__WHAT TO DO__
Check every line in the records below for the word "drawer" and report how many have it, nothing more.

(Data excerpts)
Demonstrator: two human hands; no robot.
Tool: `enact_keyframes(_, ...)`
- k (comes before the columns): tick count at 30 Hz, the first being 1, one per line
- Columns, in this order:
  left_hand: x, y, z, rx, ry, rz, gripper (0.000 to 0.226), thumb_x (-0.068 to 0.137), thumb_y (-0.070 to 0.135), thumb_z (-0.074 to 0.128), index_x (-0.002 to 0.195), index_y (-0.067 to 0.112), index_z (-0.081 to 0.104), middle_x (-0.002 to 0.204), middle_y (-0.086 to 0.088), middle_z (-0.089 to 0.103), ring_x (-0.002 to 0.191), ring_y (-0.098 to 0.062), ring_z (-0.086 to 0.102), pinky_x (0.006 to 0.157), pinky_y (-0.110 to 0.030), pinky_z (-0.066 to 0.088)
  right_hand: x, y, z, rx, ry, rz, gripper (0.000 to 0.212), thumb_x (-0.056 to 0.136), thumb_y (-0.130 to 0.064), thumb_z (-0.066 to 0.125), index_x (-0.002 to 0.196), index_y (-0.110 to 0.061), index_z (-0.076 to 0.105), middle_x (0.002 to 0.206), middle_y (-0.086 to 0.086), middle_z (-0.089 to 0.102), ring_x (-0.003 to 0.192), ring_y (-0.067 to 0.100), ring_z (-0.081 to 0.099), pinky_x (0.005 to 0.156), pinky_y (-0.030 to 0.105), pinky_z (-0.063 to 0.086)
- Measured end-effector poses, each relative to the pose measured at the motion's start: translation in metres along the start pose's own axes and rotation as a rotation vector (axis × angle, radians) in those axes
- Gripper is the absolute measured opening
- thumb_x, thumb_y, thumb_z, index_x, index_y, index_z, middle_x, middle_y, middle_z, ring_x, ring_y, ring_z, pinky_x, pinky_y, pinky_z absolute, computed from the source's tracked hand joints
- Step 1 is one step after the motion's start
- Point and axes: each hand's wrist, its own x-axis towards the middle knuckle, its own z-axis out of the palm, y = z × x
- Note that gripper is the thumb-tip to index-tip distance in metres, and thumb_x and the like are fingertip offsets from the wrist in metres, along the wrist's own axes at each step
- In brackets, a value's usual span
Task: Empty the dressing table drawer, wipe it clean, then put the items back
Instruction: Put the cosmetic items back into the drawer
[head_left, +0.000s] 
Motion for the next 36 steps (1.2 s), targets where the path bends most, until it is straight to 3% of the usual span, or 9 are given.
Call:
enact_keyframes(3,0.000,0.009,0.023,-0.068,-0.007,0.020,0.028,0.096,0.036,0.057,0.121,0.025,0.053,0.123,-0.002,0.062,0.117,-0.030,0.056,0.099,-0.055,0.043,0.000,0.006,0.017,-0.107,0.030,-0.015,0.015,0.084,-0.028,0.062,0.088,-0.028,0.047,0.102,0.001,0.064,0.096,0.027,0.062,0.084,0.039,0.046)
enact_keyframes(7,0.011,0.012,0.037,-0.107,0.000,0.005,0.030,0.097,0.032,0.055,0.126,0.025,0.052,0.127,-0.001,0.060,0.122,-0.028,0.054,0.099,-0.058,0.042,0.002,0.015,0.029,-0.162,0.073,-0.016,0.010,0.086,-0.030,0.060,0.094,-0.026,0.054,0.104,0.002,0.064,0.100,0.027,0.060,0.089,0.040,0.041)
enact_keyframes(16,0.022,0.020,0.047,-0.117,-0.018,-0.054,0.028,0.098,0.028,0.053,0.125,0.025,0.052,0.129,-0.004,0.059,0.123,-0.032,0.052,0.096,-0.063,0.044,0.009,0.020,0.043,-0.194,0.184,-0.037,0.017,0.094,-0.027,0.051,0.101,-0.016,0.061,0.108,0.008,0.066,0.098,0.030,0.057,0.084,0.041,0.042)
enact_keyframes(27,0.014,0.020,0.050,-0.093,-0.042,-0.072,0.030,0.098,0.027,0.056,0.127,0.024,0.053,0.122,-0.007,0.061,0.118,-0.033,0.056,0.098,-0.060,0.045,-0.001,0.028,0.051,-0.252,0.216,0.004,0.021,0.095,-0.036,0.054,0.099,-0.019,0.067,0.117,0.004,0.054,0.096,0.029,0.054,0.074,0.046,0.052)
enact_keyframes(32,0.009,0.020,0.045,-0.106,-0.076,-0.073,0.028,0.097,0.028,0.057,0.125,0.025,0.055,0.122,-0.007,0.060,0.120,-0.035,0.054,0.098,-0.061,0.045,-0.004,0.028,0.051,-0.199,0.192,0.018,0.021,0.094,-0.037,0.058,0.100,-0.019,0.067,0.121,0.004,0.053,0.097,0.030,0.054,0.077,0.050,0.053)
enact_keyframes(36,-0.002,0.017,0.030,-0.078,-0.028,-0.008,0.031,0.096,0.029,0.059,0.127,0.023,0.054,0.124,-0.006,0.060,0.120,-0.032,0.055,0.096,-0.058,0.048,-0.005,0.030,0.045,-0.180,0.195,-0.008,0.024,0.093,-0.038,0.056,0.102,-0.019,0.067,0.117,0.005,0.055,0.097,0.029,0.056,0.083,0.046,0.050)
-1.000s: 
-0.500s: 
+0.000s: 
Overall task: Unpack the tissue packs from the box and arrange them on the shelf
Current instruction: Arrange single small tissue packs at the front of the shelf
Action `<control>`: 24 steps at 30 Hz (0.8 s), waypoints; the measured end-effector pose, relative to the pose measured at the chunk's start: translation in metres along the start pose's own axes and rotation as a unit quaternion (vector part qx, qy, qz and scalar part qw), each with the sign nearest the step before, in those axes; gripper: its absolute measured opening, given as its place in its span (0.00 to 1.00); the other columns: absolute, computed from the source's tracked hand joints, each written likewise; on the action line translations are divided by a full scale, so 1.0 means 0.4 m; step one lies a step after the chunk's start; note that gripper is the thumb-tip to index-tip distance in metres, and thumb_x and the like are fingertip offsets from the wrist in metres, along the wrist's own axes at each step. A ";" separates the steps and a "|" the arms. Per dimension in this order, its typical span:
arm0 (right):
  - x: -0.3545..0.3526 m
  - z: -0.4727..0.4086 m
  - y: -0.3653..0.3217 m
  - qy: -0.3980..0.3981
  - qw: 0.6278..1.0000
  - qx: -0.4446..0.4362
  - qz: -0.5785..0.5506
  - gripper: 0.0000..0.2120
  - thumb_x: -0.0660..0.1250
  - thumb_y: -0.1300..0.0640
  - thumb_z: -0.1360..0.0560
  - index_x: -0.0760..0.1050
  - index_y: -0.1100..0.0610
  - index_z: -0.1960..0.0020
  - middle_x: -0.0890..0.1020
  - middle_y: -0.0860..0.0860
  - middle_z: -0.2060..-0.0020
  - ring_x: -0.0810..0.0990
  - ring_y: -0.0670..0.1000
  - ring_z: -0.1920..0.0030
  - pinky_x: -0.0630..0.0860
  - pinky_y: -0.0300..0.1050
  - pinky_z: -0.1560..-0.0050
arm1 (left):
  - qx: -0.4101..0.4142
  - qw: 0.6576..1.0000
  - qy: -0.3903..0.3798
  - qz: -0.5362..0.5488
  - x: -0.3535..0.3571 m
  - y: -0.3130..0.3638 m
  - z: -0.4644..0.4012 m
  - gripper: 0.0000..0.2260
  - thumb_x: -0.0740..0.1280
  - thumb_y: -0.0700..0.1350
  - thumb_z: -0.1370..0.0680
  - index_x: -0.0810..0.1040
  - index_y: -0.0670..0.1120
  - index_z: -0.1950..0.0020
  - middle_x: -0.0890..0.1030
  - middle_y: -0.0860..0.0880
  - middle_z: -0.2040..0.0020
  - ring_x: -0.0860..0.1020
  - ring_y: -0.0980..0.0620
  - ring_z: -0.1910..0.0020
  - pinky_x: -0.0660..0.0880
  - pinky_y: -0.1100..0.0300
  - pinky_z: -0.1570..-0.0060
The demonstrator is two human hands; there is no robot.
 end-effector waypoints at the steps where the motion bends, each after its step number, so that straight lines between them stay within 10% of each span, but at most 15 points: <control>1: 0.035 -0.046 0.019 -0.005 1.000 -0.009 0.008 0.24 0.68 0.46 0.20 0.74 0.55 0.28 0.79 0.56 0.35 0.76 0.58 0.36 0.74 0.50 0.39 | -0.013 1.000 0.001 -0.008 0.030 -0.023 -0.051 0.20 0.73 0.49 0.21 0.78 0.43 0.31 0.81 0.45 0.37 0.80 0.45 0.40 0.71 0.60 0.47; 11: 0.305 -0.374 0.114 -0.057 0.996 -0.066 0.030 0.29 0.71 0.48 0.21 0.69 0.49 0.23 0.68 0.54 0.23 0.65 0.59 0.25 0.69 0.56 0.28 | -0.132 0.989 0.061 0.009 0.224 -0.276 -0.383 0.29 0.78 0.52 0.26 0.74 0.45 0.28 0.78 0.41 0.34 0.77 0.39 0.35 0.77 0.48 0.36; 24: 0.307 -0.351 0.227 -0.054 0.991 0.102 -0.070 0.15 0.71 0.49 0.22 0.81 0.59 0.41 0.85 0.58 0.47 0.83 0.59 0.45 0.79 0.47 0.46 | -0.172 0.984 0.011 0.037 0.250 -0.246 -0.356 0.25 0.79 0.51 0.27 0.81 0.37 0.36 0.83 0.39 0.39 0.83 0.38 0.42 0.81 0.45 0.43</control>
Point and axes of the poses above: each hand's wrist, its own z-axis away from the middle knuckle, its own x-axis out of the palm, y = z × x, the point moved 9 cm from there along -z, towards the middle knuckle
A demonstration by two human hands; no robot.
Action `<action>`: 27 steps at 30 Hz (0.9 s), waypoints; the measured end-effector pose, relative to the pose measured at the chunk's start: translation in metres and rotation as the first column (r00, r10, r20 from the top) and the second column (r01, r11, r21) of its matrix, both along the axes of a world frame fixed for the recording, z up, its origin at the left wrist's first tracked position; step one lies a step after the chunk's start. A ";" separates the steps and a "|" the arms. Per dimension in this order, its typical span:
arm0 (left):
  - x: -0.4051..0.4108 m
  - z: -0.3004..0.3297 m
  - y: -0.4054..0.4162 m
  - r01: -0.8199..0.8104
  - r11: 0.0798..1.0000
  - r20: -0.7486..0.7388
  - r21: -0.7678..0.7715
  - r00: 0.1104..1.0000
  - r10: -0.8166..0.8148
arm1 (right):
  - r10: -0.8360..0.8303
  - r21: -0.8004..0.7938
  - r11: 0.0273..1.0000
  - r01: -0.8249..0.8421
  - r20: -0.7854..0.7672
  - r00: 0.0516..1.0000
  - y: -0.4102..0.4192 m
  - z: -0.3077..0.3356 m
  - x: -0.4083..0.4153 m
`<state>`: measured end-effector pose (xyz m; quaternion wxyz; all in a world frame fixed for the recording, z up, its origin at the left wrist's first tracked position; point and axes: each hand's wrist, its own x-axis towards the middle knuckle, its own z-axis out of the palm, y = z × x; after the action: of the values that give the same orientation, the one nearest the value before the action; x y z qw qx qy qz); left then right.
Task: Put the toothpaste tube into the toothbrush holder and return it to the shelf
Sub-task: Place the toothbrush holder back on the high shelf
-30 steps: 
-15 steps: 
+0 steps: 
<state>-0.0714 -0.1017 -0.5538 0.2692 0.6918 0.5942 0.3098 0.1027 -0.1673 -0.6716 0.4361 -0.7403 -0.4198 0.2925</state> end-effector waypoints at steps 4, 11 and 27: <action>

__RESULT__
2